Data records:
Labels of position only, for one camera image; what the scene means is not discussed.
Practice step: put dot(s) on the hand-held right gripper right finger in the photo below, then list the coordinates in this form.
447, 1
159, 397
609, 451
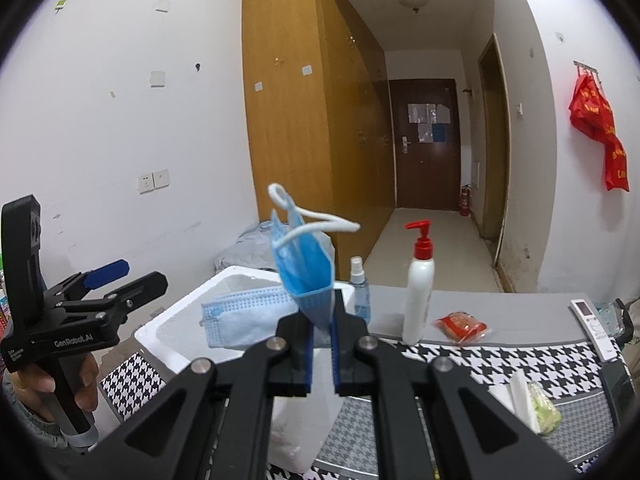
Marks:
340, 365

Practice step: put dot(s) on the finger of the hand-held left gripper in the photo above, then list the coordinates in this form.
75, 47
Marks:
145, 285
107, 270

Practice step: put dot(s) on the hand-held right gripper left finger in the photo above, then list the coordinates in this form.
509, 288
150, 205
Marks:
305, 362

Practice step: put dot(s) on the white foam box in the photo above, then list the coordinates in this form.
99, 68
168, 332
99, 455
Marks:
175, 330

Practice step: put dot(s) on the blue face mask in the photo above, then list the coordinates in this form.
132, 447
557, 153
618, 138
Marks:
240, 320
300, 270

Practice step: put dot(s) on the white tissue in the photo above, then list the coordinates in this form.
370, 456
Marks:
520, 397

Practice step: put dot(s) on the person's left forearm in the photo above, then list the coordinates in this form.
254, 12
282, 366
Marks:
27, 427

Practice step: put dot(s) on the person's left hand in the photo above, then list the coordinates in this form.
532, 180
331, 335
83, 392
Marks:
30, 385

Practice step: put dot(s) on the clear blue spray bottle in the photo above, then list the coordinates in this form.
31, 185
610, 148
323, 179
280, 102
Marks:
361, 300

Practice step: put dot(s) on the flat blue face mask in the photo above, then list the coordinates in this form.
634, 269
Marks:
240, 320

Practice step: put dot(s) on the white red-pump lotion bottle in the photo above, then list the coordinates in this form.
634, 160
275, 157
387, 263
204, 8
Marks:
419, 300

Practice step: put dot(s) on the grey plastic bag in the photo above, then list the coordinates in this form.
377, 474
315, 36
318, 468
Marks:
245, 250

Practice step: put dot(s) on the red snack packet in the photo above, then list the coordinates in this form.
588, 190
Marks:
460, 326

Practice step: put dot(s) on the red fire extinguisher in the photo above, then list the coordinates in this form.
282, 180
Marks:
465, 202

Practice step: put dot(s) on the green item in clear bag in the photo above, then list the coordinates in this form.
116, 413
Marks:
545, 407

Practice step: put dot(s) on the dark brown door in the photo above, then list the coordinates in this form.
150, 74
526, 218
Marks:
425, 170

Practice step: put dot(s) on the wooden wardrobe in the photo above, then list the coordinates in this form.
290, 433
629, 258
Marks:
290, 110

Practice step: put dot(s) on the wooden side door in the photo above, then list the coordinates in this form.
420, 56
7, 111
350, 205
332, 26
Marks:
495, 160

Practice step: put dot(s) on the white remote control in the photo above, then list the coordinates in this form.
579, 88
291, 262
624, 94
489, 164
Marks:
595, 330

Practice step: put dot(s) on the black tablet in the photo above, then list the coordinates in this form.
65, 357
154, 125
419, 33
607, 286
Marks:
617, 395

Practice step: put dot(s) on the black basket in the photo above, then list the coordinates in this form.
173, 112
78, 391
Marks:
622, 317

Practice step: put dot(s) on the red hanging bag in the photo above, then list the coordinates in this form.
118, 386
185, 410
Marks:
597, 120

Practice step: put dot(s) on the white wall socket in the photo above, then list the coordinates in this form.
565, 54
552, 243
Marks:
146, 183

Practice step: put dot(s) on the white wall switch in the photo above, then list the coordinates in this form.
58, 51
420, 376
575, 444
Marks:
161, 179

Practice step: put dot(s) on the white blank wall plate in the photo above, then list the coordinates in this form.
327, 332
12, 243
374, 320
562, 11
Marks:
158, 78

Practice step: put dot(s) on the metal wall hook rack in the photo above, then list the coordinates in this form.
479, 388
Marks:
586, 66

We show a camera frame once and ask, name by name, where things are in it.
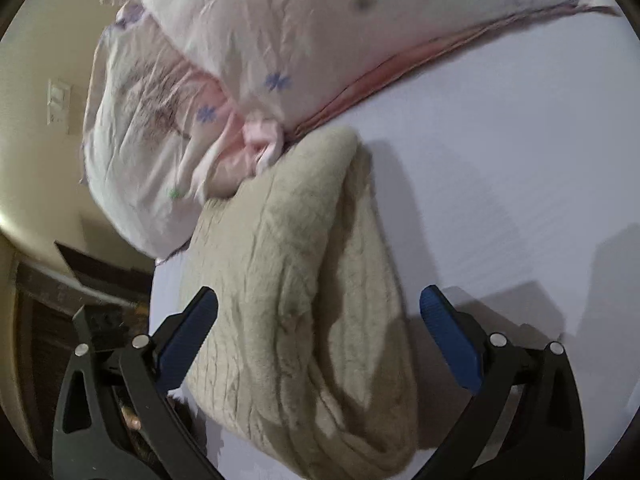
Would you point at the pink floral pillow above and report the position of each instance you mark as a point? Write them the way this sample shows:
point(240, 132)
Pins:
point(310, 30)
point(150, 150)

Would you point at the white wall switch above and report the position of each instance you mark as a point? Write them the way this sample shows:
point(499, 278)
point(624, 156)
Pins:
point(58, 105)

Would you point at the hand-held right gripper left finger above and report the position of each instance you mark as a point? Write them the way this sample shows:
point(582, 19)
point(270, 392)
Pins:
point(186, 336)

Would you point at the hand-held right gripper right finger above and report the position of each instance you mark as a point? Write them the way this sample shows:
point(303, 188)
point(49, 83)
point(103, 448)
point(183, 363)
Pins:
point(447, 336)

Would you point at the beige fuzzy blanket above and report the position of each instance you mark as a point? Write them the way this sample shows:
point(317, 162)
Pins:
point(280, 280)

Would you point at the dark wooden furniture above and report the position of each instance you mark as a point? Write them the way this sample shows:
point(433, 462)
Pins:
point(65, 305)

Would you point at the white bed sheet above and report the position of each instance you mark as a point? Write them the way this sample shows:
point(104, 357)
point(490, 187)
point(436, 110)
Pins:
point(490, 200)

## Instructions to follow:
The copy you output must match the entries above exactly, except that it has no pictures.

## Answer to this problem:
Labels of position only, for one camera image; what the scene means is not discussed.
Practice step: put dot(s) on the hand-held right gripper right finger in the photo below, then list the coordinates in this form.
447, 1
159, 397
609, 451
Marks:
340, 365

Practice step: put dot(s) on the finger of the hand-held left gripper in the photo above, then list the coordinates in this form.
75, 47
Marks:
145, 285
107, 270

Practice step: put dot(s) on the hand-held right gripper left finger in the photo above, then list the coordinates in this form.
509, 288
150, 205
Marks:
305, 362

Practice step: put dot(s) on the white foam box in the photo above, then list the coordinates in this form.
99, 68
168, 332
99, 455
Marks:
175, 330

Practice step: put dot(s) on the blue face mask in the photo above, then list the coordinates in this form.
132, 447
557, 153
618, 138
Marks:
240, 320
300, 270

Practice step: put dot(s) on the white tissue in the photo above, then list the coordinates in this form.
370, 456
Marks:
520, 397

Practice step: put dot(s) on the person's left forearm in the photo above, then list the coordinates in this form.
254, 12
282, 366
Marks:
27, 427

Practice step: put dot(s) on the person's left hand in the photo above, then list the coordinates in this form.
532, 180
331, 335
83, 392
Marks:
30, 385

Practice step: put dot(s) on the clear blue spray bottle in the photo above, then list the coordinates in this form.
31, 185
610, 148
323, 179
280, 102
Marks:
361, 300

Practice step: put dot(s) on the flat blue face mask in the photo above, then list the coordinates in this form.
634, 269
Marks:
240, 320

Practice step: put dot(s) on the white red-pump lotion bottle in the photo above, then list the coordinates in this form.
634, 160
275, 157
387, 263
204, 8
Marks:
419, 300

Practice step: put dot(s) on the grey plastic bag in the photo above, then list the coordinates in this form.
377, 474
315, 36
318, 468
Marks:
245, 250

Practice step: put dot(s) on the red snack packet in the photo above, then list the coordinates in this form.
588, 190
Marks:
460, 326

Practice step: put dot(s) on the red fire extinguisher in the photo above, then list the coordinates in this form.
282, 180
Marks:
465, 202

Practice step: put dot(s) on the green item in clear bag in the photo above, then list the coordinates in this form.
116, 413
Marks:
545, 407

Practice step: put dot(s) on the dark brown door in the photo above, then list the coordinates in this form.
150, 74
526, 218
Marks:
425, 170

Practice step: put dot(s) on the wooden wardrobe in the photo above, then list the coordinates in this form.
290, 433
629, 258
Marks:
290, 110

Practice step: put dot(s) on the wooden side door in the photo above, then list the coordinates in this form.
420, 56
7, 111
350, 205
332, 26
Marks:
495, 160

Practice step: put dot(s) on the white remote control in the photo above, then list the coordinates in this form.
579, 88
291, 262
624, 94
489, 164
Marks:
595, 330

Practice step: put dot(s) on the black tablet in the photo above, then list the coordinates in this form.
65, 357
154, 125
419, 33
607, 286
Marks:
617, 395

Practice step: put dot(s) on the black basket in the photo above, then list the coordinates in this form.
173, 112
78, 391
Marks:
622, 317

Practice step: put dot(s) on the red hanging bag in the photo above, then list the coordinates in this form.
118, 386
185, 410
Marks:
597, 120

Practice step: put dot(s) on the white wall socket in the photo above, then list the coordinates in this form.
565, 54
552, 243
Marks:
146, 183

Practice step: put dot(s) on the white wall switch in the photo above, then list the coordinates in this form.
58, 51
420, 376
575, 444
Marks:
161, 179

Practice step: put dot(s) on the white blank wall plate in the photo above, then list the coordinates in this form.
327, 332
12, 243
374, 320
562, 11
Marks:
158, 78

Practice step: put dot(s) on the metal wall hook rack in the photo above, then list the coordinates in this form.
479, 388
Marks:
586, 66

We show a camera frame once and ask, name by name, where things are in it.
Would you point at the pink floral pillow above and report the position of each instance you mark as a point? Write them the way this sample shows:
point(240, 132)
Pins:
point(310, 30)
point(150, 150)

Would you point at the white wall switch above and report the position of each instance you mark as a point? Write them the way this sample shows:
point(499, 278)
point(624, 156)
Pins:
point(58, 105)

Would you point at the hand-held right gripper left finger above and report the position of each instance you mark as a point? Write them the way this sample shows:
point(582, 19)
point(270, 392)
Pins:
point(186, 336)

Would you point at the hand-held right gripper right finger above and report the position of each instance you mark as a point? Write them the way this sample shows:
point(303, 188)
point(49, 83)
point(103, 448)
point(183, 363)
Pins:
point(447, 336)

Would you point at the beige fuzzy blanket above and report the position of each instance you mark as a point? Write them the way this sample shows:
point(317, 162)
Pins:
point(280, 280)

Would you point at the dark wooden furniture above and report the position of each instance you mark as a point? Write them the way this sample shows:
point(433, 462)
Pins:
point(65, 305)

Would you point at the white bed sheet above and report the position of each instance you mark as a point? Write them the way this sample shows:
point(104, 357)
point(490, 187)
point(436, 110)
Pins:
point(490, 200)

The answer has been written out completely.